One can be confident that 12 people working in strategic information roles will have something to say. Those present represented all the facets of information not just sectorally but also nationally and globally
It was exciting to hear of different organisations' views and usage of the myriad of communication channels. Not all firms are fast movers and adopters and it seems that IT still hold the reins and are hesitant to condone organisation wide of tweeting, yammer, wikis and more. Yammer implemented firm wide but working outside of the fire-wall raised eyebrows and certainly was of great concern to IT and we were greatly amused by the idea of a Yam Jam. The need to drive IT to manage cultural shift away from fear of sharing was high in everyone’s minds. At least one person found it frustrating and pointed out the difficulties in not being the owners of our destiny and thus needing to take a place in the IT queue which placed CRM ahead of KM. We needed more time to talk about wikis vs intranets vs web but I heard enough to think I could find a use for an internal team wiki.
I confess I came straight back to work and checked out http://digbig.com/5bfnkn a great blog by Austin Hunter on how he as a non social media user was able to use Yam Jamming as a way to discuss business priorities.
Concern about corporate memory and impact of its loss came to the fore. (Is corporate memory becoming an eroded value asset?) So too did the mix in old business values re new highly mobile bright social media communicators. This works well when we can ensure diversity in attitudes to work and life balance and boundaries. It’s good when oldies can understand young folks’ need to publicise all they do, and young ones understanding oldies need for boundaries between work and personal life in return!
We all felt strategic reviews were happening more frequently and not always with good reason. They shouldn’t’ be driven by panic. Some felt them hard to endure and wondered what the end game was but others had found them positive and resulting in the creation of exciting new opportunities, directions and ways of working.

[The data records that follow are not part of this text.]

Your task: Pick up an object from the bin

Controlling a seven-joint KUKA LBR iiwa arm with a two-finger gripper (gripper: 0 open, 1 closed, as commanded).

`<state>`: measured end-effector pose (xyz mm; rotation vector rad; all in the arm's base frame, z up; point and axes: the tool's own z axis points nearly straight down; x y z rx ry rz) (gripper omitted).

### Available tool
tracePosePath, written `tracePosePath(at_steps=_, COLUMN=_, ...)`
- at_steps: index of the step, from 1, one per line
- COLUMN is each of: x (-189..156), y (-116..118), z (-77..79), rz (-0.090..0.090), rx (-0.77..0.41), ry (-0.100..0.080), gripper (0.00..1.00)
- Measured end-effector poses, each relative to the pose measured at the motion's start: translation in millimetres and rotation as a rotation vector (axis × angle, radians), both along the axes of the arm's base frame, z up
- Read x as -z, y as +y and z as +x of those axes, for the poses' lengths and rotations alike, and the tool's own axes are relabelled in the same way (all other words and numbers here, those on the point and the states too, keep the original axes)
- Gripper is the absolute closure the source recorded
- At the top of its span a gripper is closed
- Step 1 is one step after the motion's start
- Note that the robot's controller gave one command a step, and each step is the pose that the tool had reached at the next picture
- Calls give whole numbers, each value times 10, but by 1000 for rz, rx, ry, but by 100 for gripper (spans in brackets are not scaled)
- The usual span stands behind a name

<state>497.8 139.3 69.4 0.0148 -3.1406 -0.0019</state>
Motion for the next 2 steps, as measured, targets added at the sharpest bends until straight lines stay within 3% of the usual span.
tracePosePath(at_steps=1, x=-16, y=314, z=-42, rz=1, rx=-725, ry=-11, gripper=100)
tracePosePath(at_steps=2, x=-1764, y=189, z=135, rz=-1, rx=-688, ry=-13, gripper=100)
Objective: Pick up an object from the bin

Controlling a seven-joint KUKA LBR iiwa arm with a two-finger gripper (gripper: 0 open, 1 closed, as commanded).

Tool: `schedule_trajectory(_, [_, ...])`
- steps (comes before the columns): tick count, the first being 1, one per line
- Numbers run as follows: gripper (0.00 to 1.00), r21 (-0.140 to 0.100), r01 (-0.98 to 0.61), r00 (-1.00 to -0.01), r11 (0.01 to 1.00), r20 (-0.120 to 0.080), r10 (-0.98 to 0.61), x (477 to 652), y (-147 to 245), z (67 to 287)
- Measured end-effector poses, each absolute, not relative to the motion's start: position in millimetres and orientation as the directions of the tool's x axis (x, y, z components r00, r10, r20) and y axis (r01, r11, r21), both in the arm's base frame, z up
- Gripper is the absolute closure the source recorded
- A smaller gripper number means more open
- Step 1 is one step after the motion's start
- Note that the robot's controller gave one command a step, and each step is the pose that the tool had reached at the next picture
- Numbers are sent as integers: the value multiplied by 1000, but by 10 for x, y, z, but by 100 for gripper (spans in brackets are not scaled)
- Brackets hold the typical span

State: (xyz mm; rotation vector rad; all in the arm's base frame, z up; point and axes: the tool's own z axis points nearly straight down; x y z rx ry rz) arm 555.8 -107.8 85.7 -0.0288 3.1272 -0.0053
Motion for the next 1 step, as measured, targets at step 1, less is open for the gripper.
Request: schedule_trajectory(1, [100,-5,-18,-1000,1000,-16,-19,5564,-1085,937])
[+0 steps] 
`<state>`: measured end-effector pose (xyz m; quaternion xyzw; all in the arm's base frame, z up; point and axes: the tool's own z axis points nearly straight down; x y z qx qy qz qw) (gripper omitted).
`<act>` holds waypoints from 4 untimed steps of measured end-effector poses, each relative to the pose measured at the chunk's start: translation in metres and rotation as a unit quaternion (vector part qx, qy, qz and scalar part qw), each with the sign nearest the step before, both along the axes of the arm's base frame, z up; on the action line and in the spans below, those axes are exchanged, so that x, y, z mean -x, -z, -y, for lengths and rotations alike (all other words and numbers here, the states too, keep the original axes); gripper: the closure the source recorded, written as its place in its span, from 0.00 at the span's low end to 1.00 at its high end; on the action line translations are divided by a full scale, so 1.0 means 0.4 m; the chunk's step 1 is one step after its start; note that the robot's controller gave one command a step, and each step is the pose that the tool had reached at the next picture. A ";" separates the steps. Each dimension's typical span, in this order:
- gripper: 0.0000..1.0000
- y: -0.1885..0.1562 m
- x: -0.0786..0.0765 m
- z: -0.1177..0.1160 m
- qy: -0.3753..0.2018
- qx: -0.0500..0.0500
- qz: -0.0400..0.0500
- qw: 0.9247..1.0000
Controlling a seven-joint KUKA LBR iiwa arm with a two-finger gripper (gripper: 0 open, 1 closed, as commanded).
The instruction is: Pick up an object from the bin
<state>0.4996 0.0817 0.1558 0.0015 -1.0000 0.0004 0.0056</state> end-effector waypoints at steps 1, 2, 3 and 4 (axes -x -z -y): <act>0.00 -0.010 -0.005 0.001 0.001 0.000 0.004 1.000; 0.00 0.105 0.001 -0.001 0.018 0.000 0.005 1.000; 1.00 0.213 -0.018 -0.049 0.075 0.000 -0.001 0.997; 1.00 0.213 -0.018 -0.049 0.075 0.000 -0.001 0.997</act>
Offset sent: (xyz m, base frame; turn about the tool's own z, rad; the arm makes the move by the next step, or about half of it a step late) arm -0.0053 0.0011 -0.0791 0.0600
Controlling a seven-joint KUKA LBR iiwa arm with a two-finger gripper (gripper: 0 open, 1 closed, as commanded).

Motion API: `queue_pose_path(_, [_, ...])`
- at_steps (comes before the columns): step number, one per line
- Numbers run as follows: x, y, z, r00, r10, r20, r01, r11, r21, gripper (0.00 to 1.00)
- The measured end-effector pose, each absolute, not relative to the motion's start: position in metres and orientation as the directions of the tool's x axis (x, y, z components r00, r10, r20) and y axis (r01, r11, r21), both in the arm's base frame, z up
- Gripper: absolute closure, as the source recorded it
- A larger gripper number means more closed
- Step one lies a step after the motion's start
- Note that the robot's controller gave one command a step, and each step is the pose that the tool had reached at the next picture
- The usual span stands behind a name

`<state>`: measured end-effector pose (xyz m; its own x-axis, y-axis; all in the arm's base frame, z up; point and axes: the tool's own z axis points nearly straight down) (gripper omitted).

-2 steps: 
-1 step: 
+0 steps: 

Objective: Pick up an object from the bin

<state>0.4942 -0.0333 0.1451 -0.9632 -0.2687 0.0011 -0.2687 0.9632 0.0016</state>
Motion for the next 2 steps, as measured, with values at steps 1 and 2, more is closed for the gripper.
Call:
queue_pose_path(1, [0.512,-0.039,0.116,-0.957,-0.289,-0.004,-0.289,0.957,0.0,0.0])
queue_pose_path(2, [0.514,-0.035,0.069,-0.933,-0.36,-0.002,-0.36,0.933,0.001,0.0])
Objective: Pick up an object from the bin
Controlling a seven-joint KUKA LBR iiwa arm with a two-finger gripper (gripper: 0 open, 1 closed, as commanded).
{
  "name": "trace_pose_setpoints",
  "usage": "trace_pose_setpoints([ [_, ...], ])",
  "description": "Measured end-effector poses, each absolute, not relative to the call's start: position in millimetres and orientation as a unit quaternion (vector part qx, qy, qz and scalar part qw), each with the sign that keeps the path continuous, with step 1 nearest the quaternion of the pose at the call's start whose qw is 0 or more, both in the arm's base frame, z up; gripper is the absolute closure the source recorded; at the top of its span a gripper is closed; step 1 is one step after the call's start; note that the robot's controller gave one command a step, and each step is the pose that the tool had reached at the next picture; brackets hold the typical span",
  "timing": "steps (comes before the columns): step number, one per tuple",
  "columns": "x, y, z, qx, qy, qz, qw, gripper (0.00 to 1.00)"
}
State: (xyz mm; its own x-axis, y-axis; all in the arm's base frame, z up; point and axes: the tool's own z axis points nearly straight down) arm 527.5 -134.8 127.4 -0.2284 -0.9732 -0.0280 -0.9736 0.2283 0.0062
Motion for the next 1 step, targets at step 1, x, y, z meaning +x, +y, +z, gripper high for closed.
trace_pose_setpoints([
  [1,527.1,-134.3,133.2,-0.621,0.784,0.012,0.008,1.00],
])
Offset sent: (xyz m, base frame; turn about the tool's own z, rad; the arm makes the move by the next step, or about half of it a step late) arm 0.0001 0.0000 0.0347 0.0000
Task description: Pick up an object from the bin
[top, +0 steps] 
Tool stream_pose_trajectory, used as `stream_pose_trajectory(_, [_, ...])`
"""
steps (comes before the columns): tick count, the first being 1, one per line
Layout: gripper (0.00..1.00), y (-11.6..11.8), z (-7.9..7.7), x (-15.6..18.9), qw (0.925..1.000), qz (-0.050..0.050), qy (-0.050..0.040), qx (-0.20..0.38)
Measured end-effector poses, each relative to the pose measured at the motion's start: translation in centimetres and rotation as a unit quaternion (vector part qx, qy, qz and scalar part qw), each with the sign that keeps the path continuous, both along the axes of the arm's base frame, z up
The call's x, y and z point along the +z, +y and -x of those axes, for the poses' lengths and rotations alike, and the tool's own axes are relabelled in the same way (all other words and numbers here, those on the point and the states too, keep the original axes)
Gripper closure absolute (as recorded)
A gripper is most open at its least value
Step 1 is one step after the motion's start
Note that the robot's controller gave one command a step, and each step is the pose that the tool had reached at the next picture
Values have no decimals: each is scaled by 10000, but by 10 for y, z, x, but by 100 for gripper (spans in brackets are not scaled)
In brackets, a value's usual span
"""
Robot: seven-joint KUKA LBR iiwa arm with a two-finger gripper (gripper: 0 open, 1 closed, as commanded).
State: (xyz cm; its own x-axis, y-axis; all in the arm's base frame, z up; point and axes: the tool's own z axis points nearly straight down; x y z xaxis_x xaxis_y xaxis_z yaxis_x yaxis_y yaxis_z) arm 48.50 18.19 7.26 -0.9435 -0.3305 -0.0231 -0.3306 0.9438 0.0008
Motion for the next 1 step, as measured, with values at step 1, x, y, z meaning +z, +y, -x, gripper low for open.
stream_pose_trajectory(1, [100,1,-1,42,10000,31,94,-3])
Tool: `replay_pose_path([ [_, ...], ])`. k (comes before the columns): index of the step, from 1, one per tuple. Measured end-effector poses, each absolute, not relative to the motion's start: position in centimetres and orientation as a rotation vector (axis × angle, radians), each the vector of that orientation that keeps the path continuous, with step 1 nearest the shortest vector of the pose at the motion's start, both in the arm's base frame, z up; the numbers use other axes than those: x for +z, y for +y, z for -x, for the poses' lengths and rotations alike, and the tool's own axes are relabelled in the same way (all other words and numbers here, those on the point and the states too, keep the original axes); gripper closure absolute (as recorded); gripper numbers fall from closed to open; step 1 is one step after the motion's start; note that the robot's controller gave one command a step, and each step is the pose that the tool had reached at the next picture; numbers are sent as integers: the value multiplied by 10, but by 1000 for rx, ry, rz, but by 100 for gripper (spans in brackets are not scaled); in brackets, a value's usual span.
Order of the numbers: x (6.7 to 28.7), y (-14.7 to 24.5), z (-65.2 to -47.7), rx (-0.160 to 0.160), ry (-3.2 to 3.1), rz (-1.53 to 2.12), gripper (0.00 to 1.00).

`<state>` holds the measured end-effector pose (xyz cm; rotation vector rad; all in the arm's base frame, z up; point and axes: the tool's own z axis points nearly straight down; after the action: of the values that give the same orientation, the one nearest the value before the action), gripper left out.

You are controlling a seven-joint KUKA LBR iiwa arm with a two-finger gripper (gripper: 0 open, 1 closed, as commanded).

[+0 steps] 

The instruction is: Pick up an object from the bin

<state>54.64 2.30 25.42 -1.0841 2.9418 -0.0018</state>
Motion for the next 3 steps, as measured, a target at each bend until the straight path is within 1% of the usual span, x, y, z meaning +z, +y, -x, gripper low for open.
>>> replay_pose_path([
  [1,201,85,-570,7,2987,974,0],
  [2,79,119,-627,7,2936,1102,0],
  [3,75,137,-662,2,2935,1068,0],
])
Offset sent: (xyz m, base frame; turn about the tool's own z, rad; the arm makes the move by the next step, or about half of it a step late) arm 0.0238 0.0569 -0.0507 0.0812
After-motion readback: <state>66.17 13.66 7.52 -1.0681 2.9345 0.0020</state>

Our delicious breakfast (eggs benedict, full veggie borough, boiled eggs with marmite soldiers and more) nourished us for the day and also nourished our minds.
Sounds like a very interesting discussion, Sue. I was looking forward to reading the blog post you linked to, and guess what? It was blocked by my organisation's IT policy...!! As with all such things, I will have to remember to look it up when I get home...
Posted by: Claire Lucas | February 13, 2012 at 01:00 PM
I discussed Yammer further with a friend of mine and their organisation has blocked access to it. She mentioned the risk issue of employees who have left can still access it so if people discuss client sensitive or confidential information on there, it will be open for ex-employees to see.
I am usually in favour of allowing access to social tools like wikis, yammer, etc. But this risk issue does put me of. How have other organisations got around this?
Posted by: Anneli | February 13, 2012 at 03:22 PM
I attended the breakfast event this morning (thursday 17 february), it was a very interesting discussion that gave me the oppurtunity to meet IM professionals from other disciplines and industries that I normally do not interact with.
Despite this we are all faced with the same or similiar problems - speed of IT developments and keeping pace with them, choosing the right tools for your organisation, getting buy in from (senior) management and users.......and many more.